Employees will be able to cycle on and off the scheme and do not have to be working the same pattern each month, but each short-time working arrangement must cover a minimum period of seven days.
The grant will not cover Class 1 employer NICs or pension contributions, although these contributions will remain payable by the employer.
Example (provided by HMRC)
– Beth normally works 5 days a week and earns £350 a week.
– Her company is suffering reduced sales due to coronavirus.
– Rather than making Beth redundant, the company puts Beth on the Job Support Scheme, working 2 days a week (40% of her usual hours).
– Her employer pays Beth £140 for the days she works, and for the time she is not working (3 days or 60%, worth £210), she will also earn 2/3, or £140, bringing her total earnings to £280, 80% of her normal wage.
– The Government will give a grant worth £70 (1/3 of hours not worked, equivalent to 20% of her normal wages) to Beth’s employer.
Self-Employment Income Support Scheme Extension (SEISS)
The extension will provide two grants and will last for six months, from November 2020 to April 2021.
Grants will be paid in two lump sum instalments each covering a three-month period.
The first grant will cover a three-month period from the start of November until the end of January.
HMRC will provide a taxable grant covering 20% of average monthly trading profits, paid out in a single instalment covering 3 months’ worth of profits, and capped at £1,875 in total.
The second grant will cover a three-month period from the start of February until the end of April. HMRC will review the level of the second grant and set this in due course.
The grants are subject to Income Tax and National Insurance Contributions.

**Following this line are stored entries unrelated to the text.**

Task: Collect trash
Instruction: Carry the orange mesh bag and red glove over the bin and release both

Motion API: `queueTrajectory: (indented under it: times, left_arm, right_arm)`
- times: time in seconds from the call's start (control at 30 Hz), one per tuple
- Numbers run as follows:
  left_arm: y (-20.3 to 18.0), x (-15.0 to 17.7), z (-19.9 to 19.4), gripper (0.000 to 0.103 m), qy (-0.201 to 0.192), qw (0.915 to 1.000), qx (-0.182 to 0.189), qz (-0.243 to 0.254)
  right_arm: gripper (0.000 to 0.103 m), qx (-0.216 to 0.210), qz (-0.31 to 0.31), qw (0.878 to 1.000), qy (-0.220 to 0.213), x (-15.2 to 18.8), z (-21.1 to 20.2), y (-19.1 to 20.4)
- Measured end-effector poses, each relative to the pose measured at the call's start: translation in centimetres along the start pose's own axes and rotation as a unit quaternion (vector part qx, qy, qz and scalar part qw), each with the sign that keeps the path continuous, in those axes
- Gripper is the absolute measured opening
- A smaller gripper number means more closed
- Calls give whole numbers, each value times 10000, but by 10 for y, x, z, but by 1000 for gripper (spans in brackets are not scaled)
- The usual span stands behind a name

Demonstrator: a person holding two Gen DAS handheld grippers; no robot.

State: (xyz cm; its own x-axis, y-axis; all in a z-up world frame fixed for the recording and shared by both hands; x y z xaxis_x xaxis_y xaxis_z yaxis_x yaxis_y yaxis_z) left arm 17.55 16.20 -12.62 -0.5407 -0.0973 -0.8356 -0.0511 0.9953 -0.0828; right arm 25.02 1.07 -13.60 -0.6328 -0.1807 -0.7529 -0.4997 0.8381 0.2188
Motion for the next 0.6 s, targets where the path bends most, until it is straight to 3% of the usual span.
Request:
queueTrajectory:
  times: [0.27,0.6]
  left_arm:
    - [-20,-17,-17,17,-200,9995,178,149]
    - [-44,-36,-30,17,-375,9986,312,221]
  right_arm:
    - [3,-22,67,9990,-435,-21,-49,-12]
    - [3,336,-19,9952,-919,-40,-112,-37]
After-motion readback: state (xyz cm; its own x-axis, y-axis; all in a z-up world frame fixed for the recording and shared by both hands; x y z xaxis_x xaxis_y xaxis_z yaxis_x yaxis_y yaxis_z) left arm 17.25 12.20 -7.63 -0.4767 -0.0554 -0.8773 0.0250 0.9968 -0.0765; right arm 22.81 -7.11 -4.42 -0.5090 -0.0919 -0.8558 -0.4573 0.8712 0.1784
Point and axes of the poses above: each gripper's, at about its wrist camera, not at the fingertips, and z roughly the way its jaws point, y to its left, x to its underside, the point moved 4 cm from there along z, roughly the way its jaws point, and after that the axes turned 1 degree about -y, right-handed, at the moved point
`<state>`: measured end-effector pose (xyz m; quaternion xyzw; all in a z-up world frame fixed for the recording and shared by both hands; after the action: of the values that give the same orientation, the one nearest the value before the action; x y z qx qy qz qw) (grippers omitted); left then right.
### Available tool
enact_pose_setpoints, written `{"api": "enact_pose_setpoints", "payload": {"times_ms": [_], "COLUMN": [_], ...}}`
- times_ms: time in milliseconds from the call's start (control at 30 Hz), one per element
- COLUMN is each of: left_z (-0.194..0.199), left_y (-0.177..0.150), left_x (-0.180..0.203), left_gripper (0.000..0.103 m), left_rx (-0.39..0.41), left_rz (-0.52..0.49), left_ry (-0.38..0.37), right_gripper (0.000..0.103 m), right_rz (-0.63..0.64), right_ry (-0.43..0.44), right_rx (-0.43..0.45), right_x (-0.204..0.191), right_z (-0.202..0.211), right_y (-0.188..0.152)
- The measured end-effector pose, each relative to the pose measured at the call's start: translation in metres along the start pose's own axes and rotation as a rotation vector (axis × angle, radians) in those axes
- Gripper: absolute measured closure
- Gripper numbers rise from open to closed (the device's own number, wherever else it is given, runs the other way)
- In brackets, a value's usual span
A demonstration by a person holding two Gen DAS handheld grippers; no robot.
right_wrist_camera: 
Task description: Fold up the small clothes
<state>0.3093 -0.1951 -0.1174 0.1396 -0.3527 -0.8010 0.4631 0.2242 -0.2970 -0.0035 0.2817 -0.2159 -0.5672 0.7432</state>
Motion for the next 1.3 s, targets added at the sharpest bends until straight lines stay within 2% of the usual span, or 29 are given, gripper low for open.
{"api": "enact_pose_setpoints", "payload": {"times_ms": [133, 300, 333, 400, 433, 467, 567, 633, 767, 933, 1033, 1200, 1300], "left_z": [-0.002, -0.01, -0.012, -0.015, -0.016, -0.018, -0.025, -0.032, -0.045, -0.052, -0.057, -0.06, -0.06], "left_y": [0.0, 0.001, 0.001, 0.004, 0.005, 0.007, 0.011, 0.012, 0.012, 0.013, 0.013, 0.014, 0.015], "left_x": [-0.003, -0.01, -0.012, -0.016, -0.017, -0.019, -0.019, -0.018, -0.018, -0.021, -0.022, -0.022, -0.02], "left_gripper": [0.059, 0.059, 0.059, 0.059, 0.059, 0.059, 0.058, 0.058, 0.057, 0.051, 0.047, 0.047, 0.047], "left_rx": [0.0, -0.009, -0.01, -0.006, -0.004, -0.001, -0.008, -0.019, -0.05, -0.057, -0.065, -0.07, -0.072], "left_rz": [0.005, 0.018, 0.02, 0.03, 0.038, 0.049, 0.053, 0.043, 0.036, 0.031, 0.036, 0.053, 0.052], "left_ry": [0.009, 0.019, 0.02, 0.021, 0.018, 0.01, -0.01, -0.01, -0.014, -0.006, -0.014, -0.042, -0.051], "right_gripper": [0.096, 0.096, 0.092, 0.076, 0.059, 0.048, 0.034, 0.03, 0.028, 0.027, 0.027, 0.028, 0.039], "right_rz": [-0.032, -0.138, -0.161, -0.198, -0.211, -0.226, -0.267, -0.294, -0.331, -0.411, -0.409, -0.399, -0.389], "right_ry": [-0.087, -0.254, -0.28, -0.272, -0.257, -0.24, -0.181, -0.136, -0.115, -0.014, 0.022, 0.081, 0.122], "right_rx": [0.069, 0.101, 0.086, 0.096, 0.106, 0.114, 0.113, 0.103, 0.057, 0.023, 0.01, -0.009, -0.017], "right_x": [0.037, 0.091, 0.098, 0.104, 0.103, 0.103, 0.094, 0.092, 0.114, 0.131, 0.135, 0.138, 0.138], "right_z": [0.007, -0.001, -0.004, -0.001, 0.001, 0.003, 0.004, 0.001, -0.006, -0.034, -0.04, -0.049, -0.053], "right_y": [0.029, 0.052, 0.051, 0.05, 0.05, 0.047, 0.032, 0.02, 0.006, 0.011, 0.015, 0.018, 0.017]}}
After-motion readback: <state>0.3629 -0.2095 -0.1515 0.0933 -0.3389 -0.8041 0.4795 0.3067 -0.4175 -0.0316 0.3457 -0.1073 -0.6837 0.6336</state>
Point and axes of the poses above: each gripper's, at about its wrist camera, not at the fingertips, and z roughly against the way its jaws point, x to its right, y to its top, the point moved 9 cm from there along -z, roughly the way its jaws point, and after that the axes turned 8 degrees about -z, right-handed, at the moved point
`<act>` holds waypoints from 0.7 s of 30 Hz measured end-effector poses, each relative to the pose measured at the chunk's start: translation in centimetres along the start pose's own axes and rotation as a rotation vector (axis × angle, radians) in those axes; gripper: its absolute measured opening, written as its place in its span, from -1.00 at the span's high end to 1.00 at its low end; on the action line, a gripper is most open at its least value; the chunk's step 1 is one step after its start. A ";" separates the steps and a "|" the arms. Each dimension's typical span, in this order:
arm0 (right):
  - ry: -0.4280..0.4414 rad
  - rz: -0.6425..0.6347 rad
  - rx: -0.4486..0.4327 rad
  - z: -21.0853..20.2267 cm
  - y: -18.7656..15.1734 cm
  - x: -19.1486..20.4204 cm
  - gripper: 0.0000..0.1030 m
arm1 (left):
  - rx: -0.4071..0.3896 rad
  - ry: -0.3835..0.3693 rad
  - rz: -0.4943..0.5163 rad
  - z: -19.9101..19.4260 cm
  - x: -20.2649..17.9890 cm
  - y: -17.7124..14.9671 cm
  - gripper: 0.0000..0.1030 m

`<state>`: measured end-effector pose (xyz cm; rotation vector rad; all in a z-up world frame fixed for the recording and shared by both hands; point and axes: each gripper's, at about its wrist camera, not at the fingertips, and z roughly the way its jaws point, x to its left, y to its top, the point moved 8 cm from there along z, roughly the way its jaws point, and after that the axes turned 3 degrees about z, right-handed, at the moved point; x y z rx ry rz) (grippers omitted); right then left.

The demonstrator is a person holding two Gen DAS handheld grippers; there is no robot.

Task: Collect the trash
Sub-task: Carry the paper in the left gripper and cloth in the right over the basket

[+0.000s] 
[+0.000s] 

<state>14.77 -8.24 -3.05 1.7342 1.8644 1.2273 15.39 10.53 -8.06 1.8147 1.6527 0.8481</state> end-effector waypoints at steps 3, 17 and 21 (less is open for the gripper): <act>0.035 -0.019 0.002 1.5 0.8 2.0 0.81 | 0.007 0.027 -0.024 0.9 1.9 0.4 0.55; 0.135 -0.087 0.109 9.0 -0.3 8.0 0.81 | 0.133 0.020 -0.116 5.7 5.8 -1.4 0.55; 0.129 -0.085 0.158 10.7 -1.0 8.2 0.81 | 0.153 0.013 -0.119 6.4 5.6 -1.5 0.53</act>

To be eligible for the grant extension self-employed individuals (including members of partnerships) must:
- currently be eligible for the Self-Employment Income Support Scheme (although they do not have to have claimed the previous grants)
- declare that they are currently actively trading and intend to continue to trade
- declare that they are impacted by reduced demand due to coronavirus in the qualifying period (the qualifying period for the grant extension is between 1 November and the date of claim)
HMRC will provide full details about claiming and applications in due course, and we will update you at that point.
Apprentice Incentive Scheme
HMRC have introduced payments to support employers who hire new apprentices between 1 August 2020 and 31 January 2021. These employers will receive a payment of:
- £2,000 for apprentices aged 16 to 24
- £1,500 for apprentices aged 25 and over
The payment will be made in 2 equal instalments.
- Instalment 1: 50% after the apprentice completes 90 days of their apprenticeship
- Instalment 2: 50% after the apprentice completes 365 days.
To receive the full payment, the apprenticeship must last for at least one year.
The payment is different to apprenticeship levy funds so you can spend it on anything to support your organisation’s costs. For example, on uniforms, your apprentice’s travel or their salary.
You do not have to pay it back.
You can only apply for this payment for new apprentices who started their contract of employment between 1 August 2020 and 31 January 2021.
This payment is in addition to the £1,000 employers already receive for hiring an apprentice aged 16 to 18 years old, or under 25 with an education, health and care plan or has been in the care of their local authority
Employers can apply for an incentive payment after they have added new apprentices to their apprenticeship service account: how to register and use the apprenticeship service as an employer
As a Polite Reminder…
Our offices will remain open to clients on Thursdays and Fridays only.
The remaining days, the office telephone lines will be open, but no clients will be able to visit as we protect our most vulnerable staff members.
Should you visit our office premises on Thursday or Friday, we ask that you respect the measures put in place due to COVID-19, which include keeping a 1-metre distance from staff members, and wearing a mask.
We greatly appreciate your cooperation in this matter.